Однажды Заря сказал мне, что ближайшие две-три недели он будет так занят, что не сможет ко мне приходить. Поэтому в следующий приемный день я даже не спустилась в залу и сидела одна в дортуаре.

До конца приема оставалось не больше получаса, когда в дортуар заглянула пепиньерка и сообщила, что ко мне пришли.

С радостно бьющимся сердцем я кинулась вниз по лестнице и уже собиралась войти в залу, но мадемуазель Тюфяева загородила мне дорогу.

— Кто пришел к тебе? — спросила она.

— Дядя или брат, который ходил всю зиму.

— А больше ты никого не ждешь?

— Никого, — отвечала я и бросилась вперед, не замечая, что и она, повернув, идет сзади по моим следам.

У входа в залу стояло много народу. Некоторые уже выходили, простившись со своими родственницами. Я разыскала глазами брата и стала пробираться к нему. К моему удивлению, я заметила, что он не один.

— Рекомендую тебе моего большого приятеля, — сказал Заря, указывая на стоявшего подле него красивого молодого офицера.
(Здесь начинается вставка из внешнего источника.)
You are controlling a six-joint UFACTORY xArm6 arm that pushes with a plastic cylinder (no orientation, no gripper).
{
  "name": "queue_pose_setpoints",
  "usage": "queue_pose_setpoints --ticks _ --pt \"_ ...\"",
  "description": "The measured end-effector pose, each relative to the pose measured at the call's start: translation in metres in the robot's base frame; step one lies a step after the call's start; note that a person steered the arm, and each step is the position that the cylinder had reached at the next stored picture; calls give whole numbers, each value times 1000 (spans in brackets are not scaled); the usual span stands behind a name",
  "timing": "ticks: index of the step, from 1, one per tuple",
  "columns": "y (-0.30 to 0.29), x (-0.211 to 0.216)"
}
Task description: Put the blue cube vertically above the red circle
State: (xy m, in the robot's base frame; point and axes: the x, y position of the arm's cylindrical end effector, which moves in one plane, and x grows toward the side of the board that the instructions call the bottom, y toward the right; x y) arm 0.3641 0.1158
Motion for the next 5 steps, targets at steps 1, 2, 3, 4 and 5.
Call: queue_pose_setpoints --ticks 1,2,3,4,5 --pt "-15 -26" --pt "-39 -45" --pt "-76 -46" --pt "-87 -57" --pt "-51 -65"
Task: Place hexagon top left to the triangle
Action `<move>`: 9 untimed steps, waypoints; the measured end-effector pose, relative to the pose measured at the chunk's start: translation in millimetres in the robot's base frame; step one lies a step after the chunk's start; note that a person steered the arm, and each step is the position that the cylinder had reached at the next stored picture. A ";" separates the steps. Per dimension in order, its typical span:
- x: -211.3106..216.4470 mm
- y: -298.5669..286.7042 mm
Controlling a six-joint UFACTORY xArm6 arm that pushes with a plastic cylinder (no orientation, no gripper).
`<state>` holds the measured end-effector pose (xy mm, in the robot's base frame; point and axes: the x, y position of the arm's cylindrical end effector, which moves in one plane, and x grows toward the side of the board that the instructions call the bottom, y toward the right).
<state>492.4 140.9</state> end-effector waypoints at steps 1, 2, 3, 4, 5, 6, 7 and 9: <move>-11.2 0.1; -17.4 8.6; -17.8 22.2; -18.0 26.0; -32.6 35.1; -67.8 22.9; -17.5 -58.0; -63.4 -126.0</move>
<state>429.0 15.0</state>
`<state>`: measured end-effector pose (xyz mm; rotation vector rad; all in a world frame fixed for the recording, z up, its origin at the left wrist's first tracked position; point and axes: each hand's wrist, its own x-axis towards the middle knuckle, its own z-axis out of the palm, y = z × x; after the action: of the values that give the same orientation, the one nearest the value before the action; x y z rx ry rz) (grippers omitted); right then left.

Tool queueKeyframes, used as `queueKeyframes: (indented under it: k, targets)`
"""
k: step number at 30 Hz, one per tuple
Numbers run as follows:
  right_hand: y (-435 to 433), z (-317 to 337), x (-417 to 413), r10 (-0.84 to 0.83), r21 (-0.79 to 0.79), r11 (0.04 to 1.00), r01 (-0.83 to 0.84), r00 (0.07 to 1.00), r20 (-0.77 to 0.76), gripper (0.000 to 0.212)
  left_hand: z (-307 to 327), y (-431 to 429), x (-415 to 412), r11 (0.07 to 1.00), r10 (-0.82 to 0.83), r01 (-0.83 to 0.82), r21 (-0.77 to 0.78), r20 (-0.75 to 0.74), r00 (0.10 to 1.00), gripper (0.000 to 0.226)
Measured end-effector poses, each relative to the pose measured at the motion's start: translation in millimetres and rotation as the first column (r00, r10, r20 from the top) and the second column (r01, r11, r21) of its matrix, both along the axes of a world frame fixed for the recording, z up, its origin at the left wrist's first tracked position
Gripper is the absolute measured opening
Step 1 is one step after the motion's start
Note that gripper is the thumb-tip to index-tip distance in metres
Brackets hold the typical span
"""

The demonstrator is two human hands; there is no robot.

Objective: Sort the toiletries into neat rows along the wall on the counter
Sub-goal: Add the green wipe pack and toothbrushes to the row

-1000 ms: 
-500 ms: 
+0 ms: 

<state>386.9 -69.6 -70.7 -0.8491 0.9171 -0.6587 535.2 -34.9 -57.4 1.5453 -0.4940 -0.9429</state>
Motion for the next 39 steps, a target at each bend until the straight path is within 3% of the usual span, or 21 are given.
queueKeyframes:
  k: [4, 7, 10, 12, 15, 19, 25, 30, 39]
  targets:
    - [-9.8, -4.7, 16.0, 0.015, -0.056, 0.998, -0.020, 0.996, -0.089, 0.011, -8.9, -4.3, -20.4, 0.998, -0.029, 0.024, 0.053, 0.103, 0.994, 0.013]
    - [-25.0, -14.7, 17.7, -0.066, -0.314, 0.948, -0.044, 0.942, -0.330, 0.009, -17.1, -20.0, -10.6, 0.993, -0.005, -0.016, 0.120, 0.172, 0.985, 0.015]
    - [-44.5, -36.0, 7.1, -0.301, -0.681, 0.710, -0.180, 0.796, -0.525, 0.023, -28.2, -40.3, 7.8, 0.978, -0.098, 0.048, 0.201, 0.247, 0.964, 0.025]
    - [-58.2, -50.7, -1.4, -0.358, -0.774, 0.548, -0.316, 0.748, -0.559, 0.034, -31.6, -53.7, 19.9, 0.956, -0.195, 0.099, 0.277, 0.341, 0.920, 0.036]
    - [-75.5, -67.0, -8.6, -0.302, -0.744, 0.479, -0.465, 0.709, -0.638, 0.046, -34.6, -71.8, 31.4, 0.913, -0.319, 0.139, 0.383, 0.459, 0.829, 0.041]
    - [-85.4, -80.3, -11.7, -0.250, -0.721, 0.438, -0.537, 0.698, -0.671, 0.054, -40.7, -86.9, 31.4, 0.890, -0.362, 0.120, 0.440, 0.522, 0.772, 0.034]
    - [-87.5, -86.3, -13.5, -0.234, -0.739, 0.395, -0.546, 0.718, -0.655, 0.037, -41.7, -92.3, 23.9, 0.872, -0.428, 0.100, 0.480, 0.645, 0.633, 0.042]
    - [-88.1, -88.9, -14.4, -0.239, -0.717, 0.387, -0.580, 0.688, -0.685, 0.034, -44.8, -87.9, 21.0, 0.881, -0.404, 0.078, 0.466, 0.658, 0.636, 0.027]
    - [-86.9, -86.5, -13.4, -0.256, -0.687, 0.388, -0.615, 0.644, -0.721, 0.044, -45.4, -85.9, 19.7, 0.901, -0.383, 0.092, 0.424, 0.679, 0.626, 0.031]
Слегка смутившись, я сделала реверанс.

— Этот молодой человек, — продолжал брат, — давно хочет с тобой познакомиться. Я опять сделала реверанс. Офицер щелкнул шпорами и заговорил:

— Я много слышал о строгих нравах вашего института, но мне так хотелось познакомиться с сестрой моего лучшего друга, что под его покровительством я решился проникнуть в ваш строгий монастырь.

Не зная, что на это ответить, я снова, не поднимая глаз, сделала чинный реверанс.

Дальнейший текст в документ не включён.